■ Task instructions
Within the listing below, tally the lines where the word "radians" appears, and answer with nothing but the tally.

■ Extracted entries
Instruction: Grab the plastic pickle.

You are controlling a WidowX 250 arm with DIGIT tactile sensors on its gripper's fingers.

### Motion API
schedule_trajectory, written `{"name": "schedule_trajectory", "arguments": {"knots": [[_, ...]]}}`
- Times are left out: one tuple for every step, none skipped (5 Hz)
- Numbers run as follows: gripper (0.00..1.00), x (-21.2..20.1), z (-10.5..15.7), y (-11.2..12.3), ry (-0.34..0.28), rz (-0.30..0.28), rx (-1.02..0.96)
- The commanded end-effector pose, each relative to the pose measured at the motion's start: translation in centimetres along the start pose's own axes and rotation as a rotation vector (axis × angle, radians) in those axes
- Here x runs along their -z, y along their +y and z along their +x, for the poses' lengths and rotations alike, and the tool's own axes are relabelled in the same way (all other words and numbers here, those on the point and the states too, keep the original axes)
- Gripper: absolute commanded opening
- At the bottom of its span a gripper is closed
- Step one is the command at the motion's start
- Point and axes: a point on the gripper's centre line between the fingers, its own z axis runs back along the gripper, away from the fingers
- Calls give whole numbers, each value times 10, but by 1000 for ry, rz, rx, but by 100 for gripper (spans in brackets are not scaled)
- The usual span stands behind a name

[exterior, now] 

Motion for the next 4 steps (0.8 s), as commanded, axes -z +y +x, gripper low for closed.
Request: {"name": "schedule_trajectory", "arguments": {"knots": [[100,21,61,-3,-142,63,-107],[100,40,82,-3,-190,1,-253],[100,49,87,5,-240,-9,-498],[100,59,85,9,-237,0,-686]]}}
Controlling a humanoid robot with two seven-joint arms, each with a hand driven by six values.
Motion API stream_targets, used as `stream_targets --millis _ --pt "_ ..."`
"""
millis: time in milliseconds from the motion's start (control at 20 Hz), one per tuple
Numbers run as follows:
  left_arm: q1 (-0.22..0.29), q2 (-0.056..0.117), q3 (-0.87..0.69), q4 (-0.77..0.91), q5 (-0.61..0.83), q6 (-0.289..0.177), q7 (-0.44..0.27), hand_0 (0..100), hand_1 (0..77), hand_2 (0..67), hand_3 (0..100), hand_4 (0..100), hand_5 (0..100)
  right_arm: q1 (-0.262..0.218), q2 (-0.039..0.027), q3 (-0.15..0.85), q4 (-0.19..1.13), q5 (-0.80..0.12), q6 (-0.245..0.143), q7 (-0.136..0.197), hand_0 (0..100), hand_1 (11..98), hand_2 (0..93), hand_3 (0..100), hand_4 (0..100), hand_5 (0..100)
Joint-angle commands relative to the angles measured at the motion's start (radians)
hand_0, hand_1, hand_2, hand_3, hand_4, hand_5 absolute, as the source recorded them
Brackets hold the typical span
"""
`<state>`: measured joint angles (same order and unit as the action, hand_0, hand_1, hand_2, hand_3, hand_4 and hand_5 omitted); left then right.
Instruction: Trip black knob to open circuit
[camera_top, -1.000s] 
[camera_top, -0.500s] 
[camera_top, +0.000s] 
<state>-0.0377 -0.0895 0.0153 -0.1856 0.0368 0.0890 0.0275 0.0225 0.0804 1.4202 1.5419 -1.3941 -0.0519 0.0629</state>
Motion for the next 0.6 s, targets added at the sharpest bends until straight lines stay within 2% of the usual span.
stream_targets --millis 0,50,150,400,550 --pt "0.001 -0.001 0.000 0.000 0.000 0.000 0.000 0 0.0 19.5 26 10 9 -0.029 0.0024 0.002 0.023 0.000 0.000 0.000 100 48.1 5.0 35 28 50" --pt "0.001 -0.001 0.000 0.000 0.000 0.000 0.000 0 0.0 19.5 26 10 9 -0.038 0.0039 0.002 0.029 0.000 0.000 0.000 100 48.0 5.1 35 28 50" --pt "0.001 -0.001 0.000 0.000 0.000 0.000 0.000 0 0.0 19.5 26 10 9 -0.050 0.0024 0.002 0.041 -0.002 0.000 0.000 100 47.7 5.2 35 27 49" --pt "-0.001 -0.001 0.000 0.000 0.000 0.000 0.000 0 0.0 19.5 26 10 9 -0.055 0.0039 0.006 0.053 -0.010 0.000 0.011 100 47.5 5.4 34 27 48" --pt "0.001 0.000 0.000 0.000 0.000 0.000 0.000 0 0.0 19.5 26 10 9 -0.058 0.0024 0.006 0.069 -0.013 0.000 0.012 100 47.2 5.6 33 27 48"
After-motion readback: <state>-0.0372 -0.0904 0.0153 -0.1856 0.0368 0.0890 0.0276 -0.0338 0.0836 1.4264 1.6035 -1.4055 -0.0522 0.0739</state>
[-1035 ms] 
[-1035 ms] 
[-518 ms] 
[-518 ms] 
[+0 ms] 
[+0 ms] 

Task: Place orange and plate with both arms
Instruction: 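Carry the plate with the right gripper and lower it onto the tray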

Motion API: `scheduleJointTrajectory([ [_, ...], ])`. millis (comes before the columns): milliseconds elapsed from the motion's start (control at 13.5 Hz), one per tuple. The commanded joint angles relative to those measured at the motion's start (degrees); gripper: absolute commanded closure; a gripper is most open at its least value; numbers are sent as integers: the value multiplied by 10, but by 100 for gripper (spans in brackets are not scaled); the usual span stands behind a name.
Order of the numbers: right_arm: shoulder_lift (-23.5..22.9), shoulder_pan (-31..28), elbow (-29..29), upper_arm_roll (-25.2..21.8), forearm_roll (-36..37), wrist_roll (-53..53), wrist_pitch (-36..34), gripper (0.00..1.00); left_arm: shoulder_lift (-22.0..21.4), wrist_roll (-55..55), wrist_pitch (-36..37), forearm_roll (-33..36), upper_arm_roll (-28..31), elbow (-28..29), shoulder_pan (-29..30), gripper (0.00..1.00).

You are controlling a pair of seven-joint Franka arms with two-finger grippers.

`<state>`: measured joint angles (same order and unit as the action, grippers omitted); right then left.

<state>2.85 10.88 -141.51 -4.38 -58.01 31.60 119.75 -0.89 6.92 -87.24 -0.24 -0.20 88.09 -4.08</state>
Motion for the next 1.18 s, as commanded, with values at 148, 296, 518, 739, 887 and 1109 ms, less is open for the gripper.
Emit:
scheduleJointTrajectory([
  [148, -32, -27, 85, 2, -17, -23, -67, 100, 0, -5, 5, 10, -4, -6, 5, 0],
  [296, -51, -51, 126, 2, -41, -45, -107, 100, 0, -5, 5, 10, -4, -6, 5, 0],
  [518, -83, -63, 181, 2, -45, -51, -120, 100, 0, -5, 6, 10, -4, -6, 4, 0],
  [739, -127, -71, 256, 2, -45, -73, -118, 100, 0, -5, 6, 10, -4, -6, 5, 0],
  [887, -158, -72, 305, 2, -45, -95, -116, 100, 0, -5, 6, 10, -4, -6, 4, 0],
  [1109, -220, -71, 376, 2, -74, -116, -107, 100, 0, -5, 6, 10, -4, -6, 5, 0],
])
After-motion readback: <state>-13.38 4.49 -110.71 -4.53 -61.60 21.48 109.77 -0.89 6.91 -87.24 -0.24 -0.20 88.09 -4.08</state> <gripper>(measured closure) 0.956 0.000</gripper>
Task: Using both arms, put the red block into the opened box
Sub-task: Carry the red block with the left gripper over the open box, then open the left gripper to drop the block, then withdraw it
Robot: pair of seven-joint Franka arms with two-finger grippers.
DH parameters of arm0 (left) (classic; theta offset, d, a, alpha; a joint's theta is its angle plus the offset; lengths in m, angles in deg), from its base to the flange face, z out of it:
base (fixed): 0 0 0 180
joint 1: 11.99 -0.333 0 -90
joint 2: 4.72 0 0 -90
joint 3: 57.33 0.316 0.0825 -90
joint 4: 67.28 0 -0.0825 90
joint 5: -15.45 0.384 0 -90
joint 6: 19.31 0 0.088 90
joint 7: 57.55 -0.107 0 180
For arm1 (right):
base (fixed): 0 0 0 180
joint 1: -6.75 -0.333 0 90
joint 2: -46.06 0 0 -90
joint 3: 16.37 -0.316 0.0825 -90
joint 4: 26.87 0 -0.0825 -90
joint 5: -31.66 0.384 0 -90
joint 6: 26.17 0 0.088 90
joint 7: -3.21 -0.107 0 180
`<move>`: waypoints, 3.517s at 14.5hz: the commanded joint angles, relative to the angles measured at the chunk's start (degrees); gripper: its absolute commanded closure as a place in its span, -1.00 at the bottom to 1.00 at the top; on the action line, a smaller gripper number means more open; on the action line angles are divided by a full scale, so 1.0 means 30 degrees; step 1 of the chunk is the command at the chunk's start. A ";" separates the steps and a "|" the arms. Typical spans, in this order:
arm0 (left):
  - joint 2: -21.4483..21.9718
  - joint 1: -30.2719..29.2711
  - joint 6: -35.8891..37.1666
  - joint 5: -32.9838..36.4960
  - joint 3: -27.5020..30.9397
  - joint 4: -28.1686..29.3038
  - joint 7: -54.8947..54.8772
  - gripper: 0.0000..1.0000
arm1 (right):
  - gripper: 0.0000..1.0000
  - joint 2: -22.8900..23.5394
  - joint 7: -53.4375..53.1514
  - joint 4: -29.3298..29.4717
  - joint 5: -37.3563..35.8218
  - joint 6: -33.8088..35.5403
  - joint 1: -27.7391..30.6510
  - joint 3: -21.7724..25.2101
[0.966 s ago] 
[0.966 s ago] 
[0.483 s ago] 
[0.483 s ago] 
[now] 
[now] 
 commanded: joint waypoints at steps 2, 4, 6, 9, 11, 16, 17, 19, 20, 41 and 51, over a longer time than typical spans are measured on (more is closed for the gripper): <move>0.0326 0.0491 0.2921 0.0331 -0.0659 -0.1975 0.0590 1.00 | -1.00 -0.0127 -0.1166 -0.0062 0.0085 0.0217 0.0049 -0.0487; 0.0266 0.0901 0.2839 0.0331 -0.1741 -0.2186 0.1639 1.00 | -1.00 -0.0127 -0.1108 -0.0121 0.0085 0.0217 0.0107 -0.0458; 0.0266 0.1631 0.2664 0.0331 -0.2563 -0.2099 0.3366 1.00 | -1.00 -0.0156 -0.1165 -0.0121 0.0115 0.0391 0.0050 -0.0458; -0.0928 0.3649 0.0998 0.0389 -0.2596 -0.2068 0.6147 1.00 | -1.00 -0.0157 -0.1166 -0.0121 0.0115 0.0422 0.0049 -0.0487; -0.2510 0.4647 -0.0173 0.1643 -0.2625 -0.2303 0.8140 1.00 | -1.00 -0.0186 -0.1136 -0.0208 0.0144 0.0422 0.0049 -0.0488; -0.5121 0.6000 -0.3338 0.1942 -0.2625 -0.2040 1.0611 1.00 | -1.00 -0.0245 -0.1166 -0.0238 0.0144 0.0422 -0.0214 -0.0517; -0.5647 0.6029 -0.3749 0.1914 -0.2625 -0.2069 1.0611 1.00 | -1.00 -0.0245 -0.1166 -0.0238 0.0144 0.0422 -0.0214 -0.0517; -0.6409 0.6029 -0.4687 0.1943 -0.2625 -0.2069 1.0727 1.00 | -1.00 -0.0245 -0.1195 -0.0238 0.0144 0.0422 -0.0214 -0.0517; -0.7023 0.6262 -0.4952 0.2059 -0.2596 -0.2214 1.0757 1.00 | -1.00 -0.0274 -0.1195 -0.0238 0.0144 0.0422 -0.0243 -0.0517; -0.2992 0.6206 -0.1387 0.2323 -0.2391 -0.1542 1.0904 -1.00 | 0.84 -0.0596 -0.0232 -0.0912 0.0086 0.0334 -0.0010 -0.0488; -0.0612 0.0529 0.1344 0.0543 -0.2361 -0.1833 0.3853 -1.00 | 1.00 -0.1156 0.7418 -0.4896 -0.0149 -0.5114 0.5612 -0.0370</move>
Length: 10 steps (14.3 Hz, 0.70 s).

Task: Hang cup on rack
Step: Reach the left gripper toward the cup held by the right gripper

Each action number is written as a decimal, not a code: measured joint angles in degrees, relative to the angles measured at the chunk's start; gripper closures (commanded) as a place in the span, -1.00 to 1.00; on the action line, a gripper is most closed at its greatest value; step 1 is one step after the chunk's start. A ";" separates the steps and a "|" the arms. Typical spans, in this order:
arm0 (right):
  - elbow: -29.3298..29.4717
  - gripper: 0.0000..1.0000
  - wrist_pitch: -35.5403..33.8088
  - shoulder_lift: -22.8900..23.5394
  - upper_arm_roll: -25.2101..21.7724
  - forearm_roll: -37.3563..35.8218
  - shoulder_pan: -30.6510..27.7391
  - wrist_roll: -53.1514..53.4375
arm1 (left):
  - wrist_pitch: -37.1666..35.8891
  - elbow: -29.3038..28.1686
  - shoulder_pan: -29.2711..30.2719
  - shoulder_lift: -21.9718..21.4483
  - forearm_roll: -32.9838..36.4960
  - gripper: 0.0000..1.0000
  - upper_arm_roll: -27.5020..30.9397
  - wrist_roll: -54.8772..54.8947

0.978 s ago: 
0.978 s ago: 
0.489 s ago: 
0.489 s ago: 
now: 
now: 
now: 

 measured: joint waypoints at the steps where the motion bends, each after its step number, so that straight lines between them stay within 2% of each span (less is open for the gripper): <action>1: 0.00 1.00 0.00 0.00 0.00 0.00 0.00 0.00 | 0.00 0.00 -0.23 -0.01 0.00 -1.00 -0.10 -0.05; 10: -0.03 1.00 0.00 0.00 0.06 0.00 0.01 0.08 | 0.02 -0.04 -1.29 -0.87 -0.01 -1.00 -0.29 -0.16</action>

■ Written solution
2